→ **Your task**
Output verbatim the line with "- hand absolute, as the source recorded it" together with every line beneath it, ending at the last line of the entries.

→ **Record extracts**
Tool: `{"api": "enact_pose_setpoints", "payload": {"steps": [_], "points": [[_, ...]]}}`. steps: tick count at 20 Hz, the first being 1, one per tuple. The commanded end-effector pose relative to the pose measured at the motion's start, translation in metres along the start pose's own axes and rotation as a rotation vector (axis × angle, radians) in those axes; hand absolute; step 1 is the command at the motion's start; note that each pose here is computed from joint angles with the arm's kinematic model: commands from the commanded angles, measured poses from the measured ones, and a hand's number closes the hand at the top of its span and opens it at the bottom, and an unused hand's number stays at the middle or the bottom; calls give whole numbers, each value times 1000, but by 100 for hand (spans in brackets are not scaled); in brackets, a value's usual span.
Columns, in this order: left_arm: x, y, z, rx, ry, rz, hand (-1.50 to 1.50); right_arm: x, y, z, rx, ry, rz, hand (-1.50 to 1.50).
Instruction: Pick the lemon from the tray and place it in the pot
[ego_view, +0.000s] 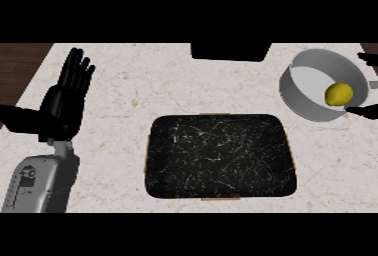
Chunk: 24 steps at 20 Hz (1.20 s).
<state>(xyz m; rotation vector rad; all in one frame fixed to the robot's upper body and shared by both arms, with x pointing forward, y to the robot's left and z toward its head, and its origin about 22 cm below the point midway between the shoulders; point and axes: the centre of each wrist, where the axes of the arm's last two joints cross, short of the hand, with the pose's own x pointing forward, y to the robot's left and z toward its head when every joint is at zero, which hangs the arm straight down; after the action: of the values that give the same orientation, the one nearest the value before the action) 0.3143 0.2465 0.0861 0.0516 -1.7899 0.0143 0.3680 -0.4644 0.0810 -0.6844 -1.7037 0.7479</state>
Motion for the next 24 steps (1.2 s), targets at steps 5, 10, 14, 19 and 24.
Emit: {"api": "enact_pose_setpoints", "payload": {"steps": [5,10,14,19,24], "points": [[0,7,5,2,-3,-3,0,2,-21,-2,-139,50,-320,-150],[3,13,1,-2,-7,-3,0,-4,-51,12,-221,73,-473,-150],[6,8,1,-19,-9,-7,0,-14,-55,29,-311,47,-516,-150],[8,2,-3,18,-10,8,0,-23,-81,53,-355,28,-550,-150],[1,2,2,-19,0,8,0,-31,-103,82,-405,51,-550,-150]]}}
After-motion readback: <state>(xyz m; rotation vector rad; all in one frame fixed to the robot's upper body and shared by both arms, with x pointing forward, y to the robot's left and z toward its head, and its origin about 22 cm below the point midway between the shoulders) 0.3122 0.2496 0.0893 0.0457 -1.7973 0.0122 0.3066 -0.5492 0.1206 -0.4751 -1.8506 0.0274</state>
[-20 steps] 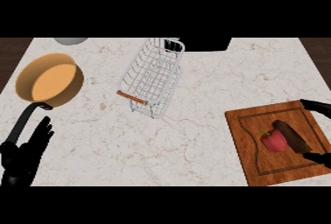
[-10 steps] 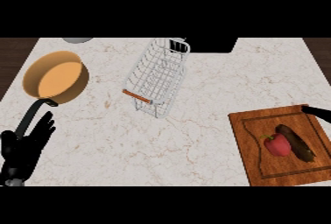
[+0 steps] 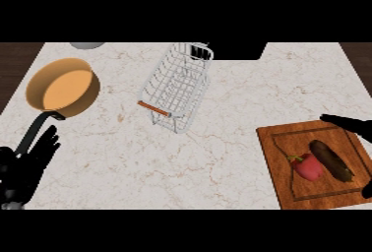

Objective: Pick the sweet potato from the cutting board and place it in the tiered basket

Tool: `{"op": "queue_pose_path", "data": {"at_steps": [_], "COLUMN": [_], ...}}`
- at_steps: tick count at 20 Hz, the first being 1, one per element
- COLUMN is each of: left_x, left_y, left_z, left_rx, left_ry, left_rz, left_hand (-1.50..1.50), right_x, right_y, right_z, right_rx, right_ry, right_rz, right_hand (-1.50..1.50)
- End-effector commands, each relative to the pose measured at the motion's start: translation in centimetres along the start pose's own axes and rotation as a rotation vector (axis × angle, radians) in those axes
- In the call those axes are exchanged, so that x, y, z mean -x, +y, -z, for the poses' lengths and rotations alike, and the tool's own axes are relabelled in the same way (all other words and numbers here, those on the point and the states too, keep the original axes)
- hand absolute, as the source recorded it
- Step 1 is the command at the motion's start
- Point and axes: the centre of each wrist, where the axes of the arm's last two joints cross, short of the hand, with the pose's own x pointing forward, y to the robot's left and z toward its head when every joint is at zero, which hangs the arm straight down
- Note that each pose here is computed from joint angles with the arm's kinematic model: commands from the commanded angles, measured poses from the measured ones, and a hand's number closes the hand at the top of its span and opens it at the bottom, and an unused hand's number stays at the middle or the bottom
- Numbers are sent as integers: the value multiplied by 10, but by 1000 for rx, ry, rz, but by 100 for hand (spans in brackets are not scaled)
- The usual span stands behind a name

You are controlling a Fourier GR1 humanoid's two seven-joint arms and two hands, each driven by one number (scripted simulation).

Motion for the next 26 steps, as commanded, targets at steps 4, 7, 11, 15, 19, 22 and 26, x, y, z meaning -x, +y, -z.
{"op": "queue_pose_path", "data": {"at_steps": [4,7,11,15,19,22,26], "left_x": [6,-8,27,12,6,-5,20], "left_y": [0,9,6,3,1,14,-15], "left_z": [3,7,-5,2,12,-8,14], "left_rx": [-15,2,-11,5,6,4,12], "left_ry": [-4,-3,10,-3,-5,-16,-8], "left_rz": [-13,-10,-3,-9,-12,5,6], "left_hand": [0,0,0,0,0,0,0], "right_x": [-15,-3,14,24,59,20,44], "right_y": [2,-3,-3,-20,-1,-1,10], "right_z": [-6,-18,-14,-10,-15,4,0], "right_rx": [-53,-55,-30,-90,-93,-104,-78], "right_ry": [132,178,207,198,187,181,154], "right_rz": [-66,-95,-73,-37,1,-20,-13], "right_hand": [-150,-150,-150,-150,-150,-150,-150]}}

→ **Your response**
- hand absolute, as the source recorded it
- Step 1 is the command at the motion's start
- Point and axes: the centre of each wrist, where the axes of the arm's last two joints cross, short of the hand, with the pose's own x pointing forward, y to the robot's left and z toward its head when every joint is at zero, which hangs the arm straight down
- Note that each pose here is computed from joint angles with the arm's kinematic model: commands from the commanded angles, measured poses from the measured ones, and a hand's number closes the hand at the top of its span and opens it at the bottom, and an unused hand's number stays at the middle or the bottom
- Numbers are sent as integers: the value multiplied by 10, but by 1000 for rx, ry, rz, but by 100 for hand (spans in brackets are not scaled)
- The usual span stands behind a name

You are controlling a Fourier GR1 humanoid's two seven-joint arms and two hands, each driven by one number (scripted simulation).

Motion for the next 26 steps, as commanded, targets at steps 4, 7, 11, 15, 19, 22 and 26, x, y, z meaning -x, +y, -z.
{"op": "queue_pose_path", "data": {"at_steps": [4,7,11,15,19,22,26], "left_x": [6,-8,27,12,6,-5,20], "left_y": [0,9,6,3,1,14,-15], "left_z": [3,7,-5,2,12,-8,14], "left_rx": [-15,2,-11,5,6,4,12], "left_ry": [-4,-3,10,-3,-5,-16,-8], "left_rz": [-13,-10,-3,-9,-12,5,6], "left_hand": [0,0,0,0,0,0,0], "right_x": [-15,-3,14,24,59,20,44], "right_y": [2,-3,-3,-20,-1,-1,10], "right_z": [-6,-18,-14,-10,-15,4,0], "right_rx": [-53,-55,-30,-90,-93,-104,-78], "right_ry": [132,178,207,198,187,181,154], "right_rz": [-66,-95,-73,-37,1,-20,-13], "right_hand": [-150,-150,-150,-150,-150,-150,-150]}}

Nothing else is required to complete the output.